PROBLEM STATEMENT
Excluding pictures, what does the listing below contain from the line with "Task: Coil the" up to and including the line with "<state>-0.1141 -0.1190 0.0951", word for word?

RECORDS SUPPLIED
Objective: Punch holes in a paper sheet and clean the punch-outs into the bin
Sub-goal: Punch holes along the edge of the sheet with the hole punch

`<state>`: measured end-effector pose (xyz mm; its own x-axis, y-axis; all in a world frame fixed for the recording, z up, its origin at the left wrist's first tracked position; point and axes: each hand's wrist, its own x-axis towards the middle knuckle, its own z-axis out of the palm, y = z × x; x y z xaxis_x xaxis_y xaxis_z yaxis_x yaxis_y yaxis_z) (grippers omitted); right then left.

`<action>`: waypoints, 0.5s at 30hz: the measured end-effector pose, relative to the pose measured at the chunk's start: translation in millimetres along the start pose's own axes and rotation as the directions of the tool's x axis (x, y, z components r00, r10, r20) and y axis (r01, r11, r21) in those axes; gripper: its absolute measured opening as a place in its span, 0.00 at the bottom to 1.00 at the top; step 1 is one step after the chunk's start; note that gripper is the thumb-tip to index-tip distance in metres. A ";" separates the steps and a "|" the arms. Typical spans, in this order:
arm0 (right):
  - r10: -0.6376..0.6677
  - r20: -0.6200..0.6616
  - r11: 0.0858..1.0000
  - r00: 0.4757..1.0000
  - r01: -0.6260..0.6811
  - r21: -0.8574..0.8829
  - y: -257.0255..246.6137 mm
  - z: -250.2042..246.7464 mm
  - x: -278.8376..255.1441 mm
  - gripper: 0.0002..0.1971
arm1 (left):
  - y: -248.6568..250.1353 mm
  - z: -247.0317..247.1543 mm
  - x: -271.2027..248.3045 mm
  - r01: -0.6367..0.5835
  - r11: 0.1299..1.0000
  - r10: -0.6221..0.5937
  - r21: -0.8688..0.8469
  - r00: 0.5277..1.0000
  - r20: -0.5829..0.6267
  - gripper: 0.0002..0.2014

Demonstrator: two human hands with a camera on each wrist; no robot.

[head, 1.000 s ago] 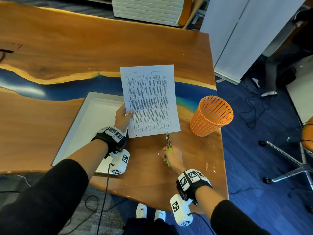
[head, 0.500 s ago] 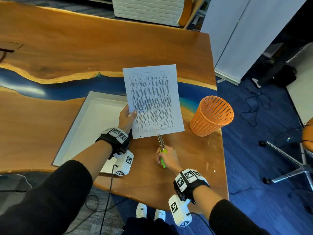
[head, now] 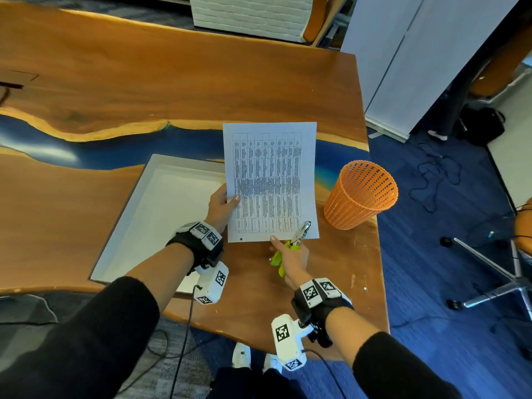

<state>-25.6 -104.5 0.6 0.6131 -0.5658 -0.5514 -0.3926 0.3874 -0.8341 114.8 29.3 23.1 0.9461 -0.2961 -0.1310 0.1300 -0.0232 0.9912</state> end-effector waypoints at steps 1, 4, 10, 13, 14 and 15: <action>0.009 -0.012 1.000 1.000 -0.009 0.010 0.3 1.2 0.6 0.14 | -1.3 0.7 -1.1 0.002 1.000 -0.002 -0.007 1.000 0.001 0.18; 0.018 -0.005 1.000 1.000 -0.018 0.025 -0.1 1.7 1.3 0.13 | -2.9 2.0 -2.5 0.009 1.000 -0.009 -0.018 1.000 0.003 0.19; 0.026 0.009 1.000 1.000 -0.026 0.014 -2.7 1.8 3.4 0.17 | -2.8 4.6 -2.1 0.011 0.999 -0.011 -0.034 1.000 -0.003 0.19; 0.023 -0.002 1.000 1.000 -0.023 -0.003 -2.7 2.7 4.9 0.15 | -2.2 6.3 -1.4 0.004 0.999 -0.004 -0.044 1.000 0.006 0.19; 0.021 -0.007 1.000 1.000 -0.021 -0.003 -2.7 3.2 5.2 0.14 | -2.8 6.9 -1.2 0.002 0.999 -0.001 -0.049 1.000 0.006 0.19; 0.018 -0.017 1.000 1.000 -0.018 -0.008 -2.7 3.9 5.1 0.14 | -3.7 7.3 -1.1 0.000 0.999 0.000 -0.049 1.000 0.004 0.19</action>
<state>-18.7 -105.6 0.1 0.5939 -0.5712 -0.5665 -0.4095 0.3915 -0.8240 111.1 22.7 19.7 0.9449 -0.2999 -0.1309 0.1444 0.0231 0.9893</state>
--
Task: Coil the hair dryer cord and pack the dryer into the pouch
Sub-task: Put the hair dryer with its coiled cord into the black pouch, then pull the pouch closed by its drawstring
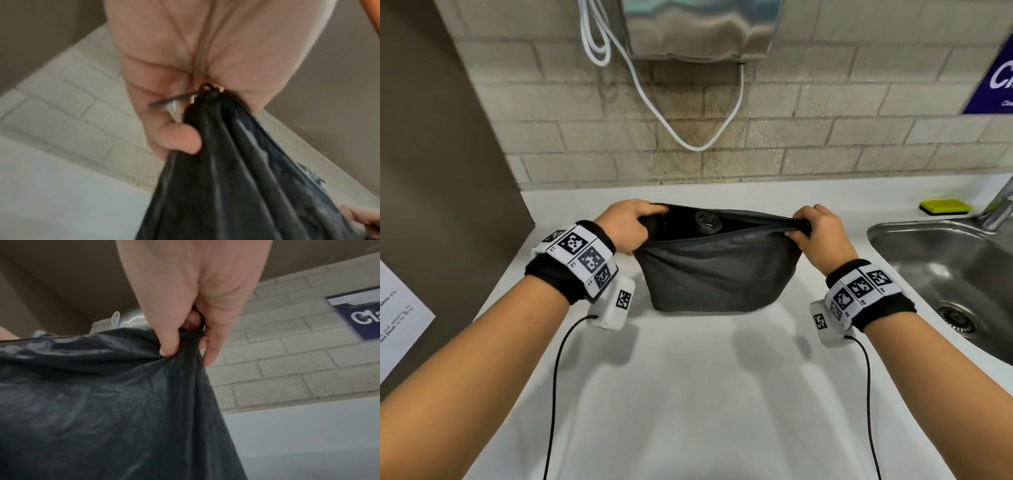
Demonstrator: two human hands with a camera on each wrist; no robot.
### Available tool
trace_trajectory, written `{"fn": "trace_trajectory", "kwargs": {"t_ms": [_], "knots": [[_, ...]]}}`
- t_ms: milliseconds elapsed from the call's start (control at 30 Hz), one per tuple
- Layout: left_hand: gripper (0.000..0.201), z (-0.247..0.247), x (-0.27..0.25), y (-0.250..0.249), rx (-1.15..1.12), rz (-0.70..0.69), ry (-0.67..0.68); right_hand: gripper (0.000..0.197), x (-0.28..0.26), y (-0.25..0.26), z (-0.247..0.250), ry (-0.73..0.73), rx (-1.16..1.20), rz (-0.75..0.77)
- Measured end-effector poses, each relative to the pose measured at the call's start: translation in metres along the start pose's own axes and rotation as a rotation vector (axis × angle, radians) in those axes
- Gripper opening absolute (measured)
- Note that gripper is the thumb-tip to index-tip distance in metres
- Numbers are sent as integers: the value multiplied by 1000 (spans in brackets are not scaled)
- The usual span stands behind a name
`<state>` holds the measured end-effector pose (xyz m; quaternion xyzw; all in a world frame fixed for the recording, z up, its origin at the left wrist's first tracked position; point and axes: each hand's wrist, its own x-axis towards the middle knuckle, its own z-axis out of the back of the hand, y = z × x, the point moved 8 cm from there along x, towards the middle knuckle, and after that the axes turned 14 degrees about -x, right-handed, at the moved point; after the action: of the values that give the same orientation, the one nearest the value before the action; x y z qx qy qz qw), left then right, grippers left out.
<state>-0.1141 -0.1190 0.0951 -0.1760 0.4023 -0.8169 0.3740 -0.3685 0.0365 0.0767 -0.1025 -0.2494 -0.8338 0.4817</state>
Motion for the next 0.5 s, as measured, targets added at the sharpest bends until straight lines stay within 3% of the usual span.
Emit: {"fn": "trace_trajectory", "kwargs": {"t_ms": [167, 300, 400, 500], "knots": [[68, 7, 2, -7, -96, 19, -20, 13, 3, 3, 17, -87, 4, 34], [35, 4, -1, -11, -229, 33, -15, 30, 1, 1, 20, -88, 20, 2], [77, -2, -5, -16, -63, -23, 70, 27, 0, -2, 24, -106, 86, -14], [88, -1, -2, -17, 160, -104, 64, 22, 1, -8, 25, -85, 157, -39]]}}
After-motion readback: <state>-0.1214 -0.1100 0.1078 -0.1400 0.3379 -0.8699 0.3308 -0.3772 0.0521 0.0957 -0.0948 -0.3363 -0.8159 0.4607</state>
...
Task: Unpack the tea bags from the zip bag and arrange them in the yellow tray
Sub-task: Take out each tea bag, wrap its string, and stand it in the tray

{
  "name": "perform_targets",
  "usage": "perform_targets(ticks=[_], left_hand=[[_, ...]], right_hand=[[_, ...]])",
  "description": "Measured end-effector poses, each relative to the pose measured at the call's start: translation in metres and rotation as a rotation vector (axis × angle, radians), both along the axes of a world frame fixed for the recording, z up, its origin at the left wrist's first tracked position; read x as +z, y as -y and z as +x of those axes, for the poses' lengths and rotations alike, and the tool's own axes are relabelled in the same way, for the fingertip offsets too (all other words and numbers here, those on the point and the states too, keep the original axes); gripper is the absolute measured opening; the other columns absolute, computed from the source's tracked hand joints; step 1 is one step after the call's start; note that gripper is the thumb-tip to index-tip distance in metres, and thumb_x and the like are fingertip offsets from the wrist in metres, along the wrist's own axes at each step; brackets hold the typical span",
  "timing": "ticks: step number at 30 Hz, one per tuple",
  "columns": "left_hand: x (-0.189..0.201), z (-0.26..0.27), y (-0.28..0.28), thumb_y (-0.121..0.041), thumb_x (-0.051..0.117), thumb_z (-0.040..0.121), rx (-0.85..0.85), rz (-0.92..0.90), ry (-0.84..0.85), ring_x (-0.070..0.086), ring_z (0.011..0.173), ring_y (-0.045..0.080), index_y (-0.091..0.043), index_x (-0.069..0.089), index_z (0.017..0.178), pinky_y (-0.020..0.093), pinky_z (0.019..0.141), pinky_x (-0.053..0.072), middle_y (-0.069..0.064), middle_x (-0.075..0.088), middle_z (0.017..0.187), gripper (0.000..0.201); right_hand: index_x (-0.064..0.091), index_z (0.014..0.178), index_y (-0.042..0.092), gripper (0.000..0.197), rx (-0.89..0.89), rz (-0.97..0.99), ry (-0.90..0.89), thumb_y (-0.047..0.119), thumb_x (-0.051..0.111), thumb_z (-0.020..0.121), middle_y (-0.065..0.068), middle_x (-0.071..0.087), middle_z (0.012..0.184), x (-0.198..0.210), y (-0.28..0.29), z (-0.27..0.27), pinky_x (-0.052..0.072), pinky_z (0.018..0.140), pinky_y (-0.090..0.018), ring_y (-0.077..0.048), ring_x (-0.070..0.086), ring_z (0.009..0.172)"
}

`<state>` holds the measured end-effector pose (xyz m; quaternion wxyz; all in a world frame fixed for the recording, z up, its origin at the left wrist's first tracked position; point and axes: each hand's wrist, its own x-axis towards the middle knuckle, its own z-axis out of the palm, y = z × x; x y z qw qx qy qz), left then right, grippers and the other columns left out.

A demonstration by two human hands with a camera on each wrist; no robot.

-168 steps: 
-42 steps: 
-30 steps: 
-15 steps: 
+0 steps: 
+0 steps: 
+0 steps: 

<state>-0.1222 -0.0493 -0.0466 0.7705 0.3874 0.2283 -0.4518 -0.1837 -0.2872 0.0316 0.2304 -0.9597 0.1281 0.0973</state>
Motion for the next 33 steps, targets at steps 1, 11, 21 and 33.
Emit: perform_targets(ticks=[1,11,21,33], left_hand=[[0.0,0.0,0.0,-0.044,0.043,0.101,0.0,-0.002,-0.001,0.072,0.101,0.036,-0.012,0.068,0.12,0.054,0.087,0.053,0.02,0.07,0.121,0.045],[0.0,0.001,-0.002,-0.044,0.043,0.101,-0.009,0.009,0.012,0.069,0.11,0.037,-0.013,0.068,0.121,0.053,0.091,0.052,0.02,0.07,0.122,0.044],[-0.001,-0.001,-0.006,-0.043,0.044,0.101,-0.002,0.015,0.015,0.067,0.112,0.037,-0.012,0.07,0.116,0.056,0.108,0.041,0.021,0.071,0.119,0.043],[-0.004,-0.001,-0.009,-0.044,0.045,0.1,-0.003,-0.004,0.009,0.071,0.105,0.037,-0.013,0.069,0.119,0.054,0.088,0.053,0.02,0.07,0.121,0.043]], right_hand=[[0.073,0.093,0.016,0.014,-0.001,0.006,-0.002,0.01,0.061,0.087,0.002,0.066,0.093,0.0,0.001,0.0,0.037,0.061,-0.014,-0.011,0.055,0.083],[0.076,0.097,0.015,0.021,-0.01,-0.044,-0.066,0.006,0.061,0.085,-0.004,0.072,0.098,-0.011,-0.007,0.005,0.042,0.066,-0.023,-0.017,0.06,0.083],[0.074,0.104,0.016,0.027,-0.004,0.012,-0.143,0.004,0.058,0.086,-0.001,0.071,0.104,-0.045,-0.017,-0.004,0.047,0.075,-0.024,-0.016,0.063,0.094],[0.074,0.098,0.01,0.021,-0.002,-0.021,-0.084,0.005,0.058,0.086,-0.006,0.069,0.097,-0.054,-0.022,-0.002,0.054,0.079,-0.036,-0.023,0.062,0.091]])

RESULT OF THIS TASK
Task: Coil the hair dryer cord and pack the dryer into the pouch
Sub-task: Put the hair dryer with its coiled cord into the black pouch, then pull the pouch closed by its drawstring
Demonstrator: two human hands with a camera on each wrist; no robot.
### Available tool
trace_trajectory, written `{"fn": "trace_trajectory", "kwargs": {"t_ms": [_], "knots": [[_, ...]]}}`
- t_ms: milliseconds elapsed from the call's start (control at 30 Hz), one per tuple
- Layout: left_hand: gripper (0.000..0.201), z (-0.247..0.247), x (-0.27..0.25), y (-0.250..0.249), rx (-1.15..1.12), rz (-0.70..0.69), ry (-0.67..0.68); right_hand: gripper (0.000..0.197), x (-0.28..0.26), y (-0.25..0.26), z (-0.247..0.250), ry (-0.73..0.73), rx (-1.16..1.20), rz (-0.75..0.77)
- Measured end-effector poses, each relative to the pose measured at the call's start: translation in metres along the start pose's own axes and rotation as a rotation vector (axis × angle, radians) in those axes
- Gripper opening absolute (measured)
- Note that gripper is the thumb-tip to index-tip distance in metres
- Numbers are sent as integers: the value multiplied by 1000 (spans in brackets are not scaled)
- The usual span stands behind a name
`<state>` holds the measured end-effector pose (xyz m; quaternion xyzw; all in a world frame fixed for the recording, z up, its origin at the left wrist's first tracked position; point and axes: each hand's wrist, its own x-axis towards the middle knuckle, its own z-axis out of the back of the hand, y = z × x, the point moved 8 cm from there along x, towards the middle knuckle, and after that the axes turned 14 degrees about -x, right-handed, at the moved point; after the action: of the values that give the same orientation, the one nearest the value before the action; x y z qx qy qz qw), left then right, grippers left out.
<state>-0.1141 -0.1190 0.0951 -0.1760 0.4023 -0.8169 0.3740 -0.3685 0.0365 0.0767 -0.1025 -0.2494 -0.8338 0.4817</state>

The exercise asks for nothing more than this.